Ce récit qu’elle nous a confié est d’une puissance singulière, d’une beauté manifeste, d’une violence terrible, d’une drôlerie parfois, d’un tragique inquiétant, qui semble à bien des égards dépasser son strict témoignage. C’est dans la portée quasi-allégorique de cette traversée que ce récit invite à l’écriture.
Parce que cette traversée semble nommer un état du monde, en même temps qu’elle donne les armes pour s’y affronter, il nous parait essentiel. Il résonne aussi parce qu’il semble contenir une sorte de trajectoire capable de dire, outre l’expérience d’une jeune femme, une singulière appartenance. La nuit dans laquelle Léila s’est enfoncée peut dévisager la nôtre, parce que le délire lui a permis l’espace de quelques jours cette libération joyeuse et terrible des forces de la vie.
Lorsque Léila a confié son témoignage au metteur en scène Jérémie Scheidler, il achevait un mémoire de philosophie sur la folie dans l’œuvre du cinéaste David Lynch. Dans son travail de mise en scène et de vidéo, la folie est ce territoire à la lisière du possible, une force qui permet de déjouer les logiques des pouvoirs de ce monde, un affranchissement qui fait l’épreuve du danger, une vie qui s’éprouve au risque de la vie-même. Pour l’écrivain et dramaturge Arnaud Maïsetti, la folie est aussi au centre de son travail. Dans sa dernière pièce, Les filles perdues, il raconte cette nuit de 1928 où des jeunes filles internées dans un hôpital psychiatrique du sud de la France ont incendié leur prison et se sont enfuies. Une façon pour lui de penser la folie au lieu même où on voudrait la dissimuler. De tâcher de la concevoir, non pas d’un point de vue morale, mais politique.

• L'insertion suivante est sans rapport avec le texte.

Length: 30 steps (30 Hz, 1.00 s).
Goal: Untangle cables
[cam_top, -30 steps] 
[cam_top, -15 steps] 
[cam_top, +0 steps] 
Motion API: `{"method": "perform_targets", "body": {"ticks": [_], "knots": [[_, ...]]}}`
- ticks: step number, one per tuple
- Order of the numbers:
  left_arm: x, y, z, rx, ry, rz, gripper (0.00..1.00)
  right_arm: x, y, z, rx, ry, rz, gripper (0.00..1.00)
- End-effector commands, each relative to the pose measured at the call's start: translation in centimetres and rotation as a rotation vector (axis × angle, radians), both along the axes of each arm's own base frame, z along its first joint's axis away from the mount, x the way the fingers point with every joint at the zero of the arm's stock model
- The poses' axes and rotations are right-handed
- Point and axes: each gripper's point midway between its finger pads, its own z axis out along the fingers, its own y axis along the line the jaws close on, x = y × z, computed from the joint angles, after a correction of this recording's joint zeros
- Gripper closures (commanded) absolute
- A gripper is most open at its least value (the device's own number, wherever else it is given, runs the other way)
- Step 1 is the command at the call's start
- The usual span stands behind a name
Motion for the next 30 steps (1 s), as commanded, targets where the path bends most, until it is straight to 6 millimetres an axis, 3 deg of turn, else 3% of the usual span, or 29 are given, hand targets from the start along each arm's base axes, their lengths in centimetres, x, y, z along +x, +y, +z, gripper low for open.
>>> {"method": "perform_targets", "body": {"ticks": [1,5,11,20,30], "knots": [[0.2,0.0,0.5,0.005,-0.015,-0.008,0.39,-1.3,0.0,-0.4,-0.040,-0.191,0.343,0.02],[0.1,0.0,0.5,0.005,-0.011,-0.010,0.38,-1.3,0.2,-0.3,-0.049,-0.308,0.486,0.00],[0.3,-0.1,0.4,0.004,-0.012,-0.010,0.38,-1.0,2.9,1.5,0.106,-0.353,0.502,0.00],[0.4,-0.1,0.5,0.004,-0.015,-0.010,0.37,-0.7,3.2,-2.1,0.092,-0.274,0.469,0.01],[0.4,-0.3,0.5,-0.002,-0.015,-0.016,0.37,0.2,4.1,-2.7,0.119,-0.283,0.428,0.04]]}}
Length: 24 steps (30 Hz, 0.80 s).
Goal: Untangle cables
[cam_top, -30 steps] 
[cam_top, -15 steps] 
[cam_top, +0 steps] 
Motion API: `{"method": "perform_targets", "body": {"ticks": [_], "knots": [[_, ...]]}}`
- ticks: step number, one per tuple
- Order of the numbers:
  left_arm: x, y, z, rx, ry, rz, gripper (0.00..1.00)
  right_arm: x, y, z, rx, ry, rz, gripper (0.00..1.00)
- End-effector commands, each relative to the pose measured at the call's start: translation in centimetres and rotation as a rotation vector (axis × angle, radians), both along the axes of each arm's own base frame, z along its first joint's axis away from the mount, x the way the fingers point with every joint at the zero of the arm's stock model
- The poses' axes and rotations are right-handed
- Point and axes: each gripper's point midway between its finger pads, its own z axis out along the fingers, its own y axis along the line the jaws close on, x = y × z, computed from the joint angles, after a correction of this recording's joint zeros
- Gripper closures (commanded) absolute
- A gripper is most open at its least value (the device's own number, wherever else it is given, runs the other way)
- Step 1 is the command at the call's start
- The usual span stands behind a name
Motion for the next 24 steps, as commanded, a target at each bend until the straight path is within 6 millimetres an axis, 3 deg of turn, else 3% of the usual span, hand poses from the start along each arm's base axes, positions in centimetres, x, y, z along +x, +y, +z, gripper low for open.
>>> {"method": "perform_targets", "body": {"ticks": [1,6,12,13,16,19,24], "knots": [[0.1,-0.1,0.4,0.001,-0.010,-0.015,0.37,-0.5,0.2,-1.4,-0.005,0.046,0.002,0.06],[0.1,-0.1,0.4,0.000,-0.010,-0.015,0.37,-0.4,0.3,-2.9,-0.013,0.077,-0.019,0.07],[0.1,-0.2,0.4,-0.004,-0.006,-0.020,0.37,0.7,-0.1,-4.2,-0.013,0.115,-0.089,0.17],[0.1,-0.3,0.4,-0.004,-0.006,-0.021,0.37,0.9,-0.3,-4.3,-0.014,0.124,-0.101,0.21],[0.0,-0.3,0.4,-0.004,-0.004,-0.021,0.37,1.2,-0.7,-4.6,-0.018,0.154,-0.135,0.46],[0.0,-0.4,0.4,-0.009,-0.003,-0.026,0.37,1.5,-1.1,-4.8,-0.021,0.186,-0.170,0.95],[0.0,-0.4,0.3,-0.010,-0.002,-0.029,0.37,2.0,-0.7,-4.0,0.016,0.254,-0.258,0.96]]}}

C’est pour nous deux ainsi une manière d’aborder le théâtre, une énergie capable de poser la question du récit (sa vérité hors de toutes lignes droites, son délire), l’adresse (dans l’abord de la communauté par la solitude), la présence enfin (le théâtre non comme un genre ou une forme, mais une prise de parole). Toutes questions qui furent les nôtres dans notre précédent projet : le spectacle Un seul été, d’après L’été 80, de Marguerite Duras.
Le projet Layla voudrait prolonger ces travaux.
À partir de la parole de Léila, nous cherchons à nous affronter à la matière vive de sa langue. Non pas la retranscrire, mais chercher dans sa voix et cette langue qu’elle porte, les puissances qui la soulèvent. Puissances parfois manquantes, trouées, brûlées, perdues, excessives – essentielles.
Cette voix arrachée au réel, nous voudrions que l’écriture puisse s’en saisir pour parler en elle le délire qui cherche à renouveler la vie. Donner la parole à la folie, sans l’enfermer dans sa nature folle, serait aussi un geste politique : l’identité n’est pas héritée, elle se conquiert, s’éprouve, s’invente même. C’est pourquoi dans cette parole se joue bien davantage qu’un simple témoignage. Il s’agit pour nous de désigner ces territoires où la vie serait possible, et de nommer cette histoire comme la nôtre.